O. P. ./. Jobcenter Zwickau
Der Kläger begehrt höhere Leistungen nach dem SGB II für den Zeitraum von April 2015 bis September 2016.

Der Kläger ist bei einem Hilfs- und Wohlfahrtsverband als Mitarbeiter des Begleitdienstes im Fahrdienst beschäftigt. Seine Arbeitgeberin erstattete ihm für betriebliche veranlasste Fahrten mit seinem privaten PKW, die er während seiner Arbeitszeit durchführte, um von der Betriebsstätte oder einem Einsatzort zu einem anderen Einsatzort zu gelangen, einen Betrag in Höhe von 0,30 Euro für jeden gefahrenen Kilometer. Die im streitgegenständlichen Zeitraum erfolgte Fahrkostenerstattung wurde in den monatlichen Gehaltsabrechnungen als nicht sozialversicherungspflichtig und lohnsteuerfrei ausgewiesen. Bei der Berechnung der von dem beklagten Jobcenter erbrachten aufstockenden Leistungen zur Sicherung des Lebensunterhalts nach dem SGB II berücksichtigte dieses die Fahrkostenerstattung als Einkommen.

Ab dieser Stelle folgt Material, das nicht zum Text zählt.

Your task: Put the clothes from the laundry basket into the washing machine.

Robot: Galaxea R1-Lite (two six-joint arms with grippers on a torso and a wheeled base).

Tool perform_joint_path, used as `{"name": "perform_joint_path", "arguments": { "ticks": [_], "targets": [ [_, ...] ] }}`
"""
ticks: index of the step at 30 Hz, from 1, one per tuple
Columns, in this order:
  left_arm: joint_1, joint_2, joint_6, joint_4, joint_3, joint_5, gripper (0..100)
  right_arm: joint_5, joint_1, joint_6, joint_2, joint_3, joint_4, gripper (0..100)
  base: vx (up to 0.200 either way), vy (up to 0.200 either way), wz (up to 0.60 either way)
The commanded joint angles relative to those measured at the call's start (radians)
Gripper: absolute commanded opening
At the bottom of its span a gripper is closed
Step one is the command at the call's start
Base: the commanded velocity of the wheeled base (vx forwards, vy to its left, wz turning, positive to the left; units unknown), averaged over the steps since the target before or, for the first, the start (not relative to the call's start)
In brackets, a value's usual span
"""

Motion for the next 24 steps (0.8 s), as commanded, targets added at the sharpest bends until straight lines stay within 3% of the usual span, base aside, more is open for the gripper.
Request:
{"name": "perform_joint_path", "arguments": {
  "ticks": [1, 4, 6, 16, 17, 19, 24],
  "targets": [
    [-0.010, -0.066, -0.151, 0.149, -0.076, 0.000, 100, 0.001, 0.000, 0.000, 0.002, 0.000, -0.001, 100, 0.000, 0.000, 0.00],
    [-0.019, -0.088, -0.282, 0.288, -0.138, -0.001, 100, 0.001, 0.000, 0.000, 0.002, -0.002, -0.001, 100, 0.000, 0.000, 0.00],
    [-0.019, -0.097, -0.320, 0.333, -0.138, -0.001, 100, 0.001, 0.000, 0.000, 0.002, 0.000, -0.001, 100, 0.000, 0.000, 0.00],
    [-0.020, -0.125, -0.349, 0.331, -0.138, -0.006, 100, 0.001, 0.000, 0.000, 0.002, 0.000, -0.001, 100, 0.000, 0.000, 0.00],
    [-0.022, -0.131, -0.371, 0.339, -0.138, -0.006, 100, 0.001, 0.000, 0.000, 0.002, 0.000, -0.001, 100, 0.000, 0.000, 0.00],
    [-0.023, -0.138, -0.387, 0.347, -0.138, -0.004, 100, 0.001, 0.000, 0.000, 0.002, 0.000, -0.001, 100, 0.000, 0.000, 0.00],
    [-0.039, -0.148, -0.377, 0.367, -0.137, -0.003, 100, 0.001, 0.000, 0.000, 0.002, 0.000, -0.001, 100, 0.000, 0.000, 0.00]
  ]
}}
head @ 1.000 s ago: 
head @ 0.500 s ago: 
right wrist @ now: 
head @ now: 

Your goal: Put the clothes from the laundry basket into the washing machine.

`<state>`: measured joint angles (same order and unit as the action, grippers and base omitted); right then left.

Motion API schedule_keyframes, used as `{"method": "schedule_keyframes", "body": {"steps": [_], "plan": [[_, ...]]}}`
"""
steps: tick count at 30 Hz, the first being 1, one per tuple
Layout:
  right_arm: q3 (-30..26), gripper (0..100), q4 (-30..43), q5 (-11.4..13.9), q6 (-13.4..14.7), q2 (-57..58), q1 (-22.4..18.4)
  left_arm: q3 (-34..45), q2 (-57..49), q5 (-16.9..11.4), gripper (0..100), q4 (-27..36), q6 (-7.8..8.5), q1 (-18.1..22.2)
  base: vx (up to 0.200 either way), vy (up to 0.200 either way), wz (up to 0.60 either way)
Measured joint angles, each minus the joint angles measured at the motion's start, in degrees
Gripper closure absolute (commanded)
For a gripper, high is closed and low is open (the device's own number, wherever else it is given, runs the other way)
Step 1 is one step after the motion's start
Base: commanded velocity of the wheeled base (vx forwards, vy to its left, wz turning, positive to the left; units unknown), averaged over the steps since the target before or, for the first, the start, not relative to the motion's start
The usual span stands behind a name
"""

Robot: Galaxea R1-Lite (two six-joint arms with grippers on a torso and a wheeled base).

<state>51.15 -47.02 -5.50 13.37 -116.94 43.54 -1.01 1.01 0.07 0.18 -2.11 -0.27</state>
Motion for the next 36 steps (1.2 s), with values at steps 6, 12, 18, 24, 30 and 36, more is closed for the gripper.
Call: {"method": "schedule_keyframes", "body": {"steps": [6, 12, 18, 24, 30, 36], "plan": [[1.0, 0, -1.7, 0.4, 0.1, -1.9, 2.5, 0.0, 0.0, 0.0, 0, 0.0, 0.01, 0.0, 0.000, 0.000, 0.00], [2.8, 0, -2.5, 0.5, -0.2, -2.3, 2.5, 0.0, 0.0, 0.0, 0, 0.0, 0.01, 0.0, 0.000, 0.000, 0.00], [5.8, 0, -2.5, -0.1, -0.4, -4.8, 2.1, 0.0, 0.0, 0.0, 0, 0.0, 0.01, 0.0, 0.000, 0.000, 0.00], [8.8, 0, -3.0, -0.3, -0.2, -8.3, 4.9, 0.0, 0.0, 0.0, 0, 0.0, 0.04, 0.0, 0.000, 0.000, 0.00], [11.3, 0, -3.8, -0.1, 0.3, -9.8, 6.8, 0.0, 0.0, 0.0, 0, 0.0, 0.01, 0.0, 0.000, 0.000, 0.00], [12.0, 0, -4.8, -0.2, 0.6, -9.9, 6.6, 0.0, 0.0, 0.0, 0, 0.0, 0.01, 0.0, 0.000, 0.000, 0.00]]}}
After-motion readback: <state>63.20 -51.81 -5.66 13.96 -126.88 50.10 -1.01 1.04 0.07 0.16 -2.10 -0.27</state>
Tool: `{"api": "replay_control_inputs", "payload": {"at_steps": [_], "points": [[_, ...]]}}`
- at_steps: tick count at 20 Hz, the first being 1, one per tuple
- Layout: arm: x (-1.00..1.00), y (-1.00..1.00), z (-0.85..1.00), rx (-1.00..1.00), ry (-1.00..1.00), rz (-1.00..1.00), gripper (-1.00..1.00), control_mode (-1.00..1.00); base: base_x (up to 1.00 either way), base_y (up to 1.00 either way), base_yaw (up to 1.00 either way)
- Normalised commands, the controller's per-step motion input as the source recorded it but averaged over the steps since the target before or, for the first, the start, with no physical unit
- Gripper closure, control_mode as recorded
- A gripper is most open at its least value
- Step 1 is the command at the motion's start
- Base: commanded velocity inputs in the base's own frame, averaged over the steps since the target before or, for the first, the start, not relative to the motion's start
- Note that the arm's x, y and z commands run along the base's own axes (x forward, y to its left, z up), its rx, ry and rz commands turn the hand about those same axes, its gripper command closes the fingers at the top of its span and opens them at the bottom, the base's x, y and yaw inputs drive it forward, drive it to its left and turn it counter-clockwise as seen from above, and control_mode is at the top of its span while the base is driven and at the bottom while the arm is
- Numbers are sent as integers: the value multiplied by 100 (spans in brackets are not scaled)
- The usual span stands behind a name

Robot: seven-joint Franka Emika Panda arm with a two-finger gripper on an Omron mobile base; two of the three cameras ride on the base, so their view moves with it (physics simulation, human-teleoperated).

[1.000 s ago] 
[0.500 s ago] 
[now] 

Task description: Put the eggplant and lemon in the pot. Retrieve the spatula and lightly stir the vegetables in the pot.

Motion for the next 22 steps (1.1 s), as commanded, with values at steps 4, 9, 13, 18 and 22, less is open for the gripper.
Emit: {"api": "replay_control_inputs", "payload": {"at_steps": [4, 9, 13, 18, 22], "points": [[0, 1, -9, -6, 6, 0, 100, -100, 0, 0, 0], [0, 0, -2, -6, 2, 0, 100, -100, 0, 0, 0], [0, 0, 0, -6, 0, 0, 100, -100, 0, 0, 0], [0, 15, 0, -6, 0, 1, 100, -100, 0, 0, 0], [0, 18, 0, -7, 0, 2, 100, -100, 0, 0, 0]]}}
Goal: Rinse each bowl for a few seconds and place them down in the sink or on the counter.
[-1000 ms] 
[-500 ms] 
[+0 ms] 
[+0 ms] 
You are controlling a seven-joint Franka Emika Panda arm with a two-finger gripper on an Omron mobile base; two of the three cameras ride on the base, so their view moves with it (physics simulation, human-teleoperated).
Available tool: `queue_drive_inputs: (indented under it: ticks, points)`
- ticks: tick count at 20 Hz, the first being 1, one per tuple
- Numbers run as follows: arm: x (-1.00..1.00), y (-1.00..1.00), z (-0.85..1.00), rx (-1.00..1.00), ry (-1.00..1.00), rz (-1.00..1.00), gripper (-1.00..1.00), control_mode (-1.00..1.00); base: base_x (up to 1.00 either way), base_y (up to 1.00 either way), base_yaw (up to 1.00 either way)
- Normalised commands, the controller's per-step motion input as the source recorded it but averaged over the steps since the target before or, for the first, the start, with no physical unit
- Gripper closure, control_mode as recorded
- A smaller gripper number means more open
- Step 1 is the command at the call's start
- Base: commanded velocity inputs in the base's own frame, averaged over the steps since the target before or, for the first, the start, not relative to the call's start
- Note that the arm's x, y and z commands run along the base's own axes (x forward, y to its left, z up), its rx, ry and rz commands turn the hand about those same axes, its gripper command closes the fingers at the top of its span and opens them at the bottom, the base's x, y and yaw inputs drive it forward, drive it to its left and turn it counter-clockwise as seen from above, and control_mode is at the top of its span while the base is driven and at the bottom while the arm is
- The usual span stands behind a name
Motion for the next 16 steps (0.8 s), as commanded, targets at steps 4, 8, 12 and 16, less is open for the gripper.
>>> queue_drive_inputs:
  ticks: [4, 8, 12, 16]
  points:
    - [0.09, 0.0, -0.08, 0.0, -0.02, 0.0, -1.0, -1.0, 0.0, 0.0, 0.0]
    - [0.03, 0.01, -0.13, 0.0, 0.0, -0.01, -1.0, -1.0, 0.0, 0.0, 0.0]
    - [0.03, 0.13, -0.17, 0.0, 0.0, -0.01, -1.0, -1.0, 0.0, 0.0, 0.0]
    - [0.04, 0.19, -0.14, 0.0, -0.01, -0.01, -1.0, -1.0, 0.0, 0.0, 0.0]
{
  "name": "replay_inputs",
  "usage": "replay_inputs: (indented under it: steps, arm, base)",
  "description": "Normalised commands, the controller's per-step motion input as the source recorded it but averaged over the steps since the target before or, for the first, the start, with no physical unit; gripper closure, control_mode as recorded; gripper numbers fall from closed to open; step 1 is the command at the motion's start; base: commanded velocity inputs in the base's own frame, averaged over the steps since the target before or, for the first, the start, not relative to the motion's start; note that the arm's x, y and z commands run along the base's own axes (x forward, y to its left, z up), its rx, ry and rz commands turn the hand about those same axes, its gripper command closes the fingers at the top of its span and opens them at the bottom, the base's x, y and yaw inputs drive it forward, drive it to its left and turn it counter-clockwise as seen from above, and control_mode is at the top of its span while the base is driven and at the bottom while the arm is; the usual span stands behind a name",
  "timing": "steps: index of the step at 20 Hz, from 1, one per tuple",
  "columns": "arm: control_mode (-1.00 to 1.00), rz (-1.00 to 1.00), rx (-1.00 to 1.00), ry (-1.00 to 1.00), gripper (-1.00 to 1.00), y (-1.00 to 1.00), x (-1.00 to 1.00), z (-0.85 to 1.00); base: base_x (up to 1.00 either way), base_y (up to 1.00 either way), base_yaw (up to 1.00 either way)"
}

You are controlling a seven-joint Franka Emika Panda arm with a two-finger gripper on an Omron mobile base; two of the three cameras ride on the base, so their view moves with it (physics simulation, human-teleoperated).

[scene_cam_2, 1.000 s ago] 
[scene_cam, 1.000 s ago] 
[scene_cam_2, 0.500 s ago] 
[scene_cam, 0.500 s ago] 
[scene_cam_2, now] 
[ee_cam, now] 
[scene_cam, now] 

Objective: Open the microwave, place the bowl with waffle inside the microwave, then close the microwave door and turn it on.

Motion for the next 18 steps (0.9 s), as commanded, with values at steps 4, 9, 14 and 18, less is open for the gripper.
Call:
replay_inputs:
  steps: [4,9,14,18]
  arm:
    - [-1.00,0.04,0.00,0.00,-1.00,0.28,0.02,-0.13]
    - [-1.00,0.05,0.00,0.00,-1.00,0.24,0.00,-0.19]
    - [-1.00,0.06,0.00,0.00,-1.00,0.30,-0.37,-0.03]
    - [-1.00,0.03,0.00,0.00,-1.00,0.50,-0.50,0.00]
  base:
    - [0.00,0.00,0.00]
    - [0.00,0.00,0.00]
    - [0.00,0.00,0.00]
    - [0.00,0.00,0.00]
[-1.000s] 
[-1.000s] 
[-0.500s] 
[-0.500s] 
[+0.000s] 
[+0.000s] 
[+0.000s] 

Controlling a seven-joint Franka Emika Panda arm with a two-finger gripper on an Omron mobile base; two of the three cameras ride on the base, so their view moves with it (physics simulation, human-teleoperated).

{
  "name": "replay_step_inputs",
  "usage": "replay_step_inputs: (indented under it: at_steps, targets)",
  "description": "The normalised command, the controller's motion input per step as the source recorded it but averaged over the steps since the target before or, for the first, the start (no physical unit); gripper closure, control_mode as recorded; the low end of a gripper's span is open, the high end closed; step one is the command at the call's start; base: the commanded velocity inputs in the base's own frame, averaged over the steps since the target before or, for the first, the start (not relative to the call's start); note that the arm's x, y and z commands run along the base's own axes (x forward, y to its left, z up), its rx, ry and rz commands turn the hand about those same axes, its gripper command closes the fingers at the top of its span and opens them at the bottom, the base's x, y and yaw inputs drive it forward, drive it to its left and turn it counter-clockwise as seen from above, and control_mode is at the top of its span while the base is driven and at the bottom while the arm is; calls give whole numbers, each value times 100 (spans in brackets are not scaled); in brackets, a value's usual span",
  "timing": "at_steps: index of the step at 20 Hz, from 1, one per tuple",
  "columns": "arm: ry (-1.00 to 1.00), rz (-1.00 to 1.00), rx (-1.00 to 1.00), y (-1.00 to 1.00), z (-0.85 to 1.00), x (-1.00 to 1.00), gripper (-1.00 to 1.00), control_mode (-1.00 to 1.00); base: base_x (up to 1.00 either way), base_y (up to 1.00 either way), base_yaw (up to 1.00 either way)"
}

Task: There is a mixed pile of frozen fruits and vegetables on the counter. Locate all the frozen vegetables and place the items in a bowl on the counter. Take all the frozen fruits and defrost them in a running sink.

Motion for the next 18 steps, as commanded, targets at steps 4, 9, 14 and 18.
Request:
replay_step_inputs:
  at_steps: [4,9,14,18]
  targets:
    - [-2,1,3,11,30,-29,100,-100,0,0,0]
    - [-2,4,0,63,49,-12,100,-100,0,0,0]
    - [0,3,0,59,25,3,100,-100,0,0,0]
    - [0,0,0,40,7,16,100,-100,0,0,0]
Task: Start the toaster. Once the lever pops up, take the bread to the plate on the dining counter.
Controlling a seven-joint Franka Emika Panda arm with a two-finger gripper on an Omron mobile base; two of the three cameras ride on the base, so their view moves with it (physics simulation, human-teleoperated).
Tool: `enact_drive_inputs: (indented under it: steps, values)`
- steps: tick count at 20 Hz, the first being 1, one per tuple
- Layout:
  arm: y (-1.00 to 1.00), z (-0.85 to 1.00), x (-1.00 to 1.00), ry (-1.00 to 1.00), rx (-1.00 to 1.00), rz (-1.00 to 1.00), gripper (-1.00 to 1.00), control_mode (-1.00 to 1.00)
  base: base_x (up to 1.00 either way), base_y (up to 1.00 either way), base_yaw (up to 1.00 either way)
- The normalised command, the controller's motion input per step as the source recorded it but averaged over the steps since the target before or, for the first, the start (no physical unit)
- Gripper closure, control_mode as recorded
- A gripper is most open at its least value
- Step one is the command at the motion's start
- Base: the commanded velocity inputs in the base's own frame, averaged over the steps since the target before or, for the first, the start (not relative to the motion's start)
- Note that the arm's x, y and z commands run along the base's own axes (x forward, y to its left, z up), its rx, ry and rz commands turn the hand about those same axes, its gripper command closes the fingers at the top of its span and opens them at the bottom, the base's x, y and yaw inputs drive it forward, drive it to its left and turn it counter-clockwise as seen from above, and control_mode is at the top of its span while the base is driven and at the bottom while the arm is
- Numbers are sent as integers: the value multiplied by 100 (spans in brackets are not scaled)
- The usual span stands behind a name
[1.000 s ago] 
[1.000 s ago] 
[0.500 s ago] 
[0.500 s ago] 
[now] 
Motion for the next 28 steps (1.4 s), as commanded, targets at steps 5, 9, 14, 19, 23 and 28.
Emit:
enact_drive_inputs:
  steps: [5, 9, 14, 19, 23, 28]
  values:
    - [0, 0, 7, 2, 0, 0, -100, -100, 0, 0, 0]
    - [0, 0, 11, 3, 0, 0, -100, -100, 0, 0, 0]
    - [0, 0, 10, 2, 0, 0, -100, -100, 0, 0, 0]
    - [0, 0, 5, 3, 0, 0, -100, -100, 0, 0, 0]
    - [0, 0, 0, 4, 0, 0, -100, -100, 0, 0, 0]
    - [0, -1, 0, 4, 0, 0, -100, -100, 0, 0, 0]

Das SG hat die gegen diese Bescheide erhobenen Klagen abgewiesen (Urteil vom 18.1.2018). Das LSG hat auf die Berufung des Klägers das Urteil des SG aufgehoben und die Bescheide geändert. Es hat das beklagte Jobcenter verpflichtet, dem Kläger Leistungen ohne Fahrkostenerstattung durch den Arbeitgeber als Einkommen zu gewähren. Bei der Fahrkostenerstattung handele es sich zwar um Einkommen, dies sei allerdings unabhängig vom Erwerbseinkommen erzielt. Es stamme aus einer Gegenleistung für die Gebrauchsüberlassung des privaten Fahrzeugs des Klägers an seine Arbeitgeberin. Da dabei einzelne Aufwendungen nur gelegentlich anfielen, sei unabhängig vom "Monatsprinzip" ein monatlicher Durchschnittswert - auf Grundlage einer Schätzung - zu bilden, der die Aufwendungen für den gesamten streitgegenständlichen Zeitraum in das Verhältnis zu den gefahrenen Kilometern setze. Unter Berücksichtigung der Benzinkosten, der zeitanteiligen Kosten der Kfz-Haftpflichtversicherung, der Kraftfahrzeugsteuer, der Hauptuntersuchung, Reparaturen, der Erneuerung der Reifen, des Ölwechsels, Wartungen, wenngleich solche teilweise außerhalb des streitgegenständlichen Zeitraums gelegen hätten, sowie des geschätzten Wertverlustes ergäben sich Aufwendungen in Höhe von 0,31 Euro pro gefahrenem Kilometer. Die Aufwendungen überstiegen damit die von der Arbeitgeberin gezahlte Fahrkostenerstattung (Urteil vom 6.2.2020).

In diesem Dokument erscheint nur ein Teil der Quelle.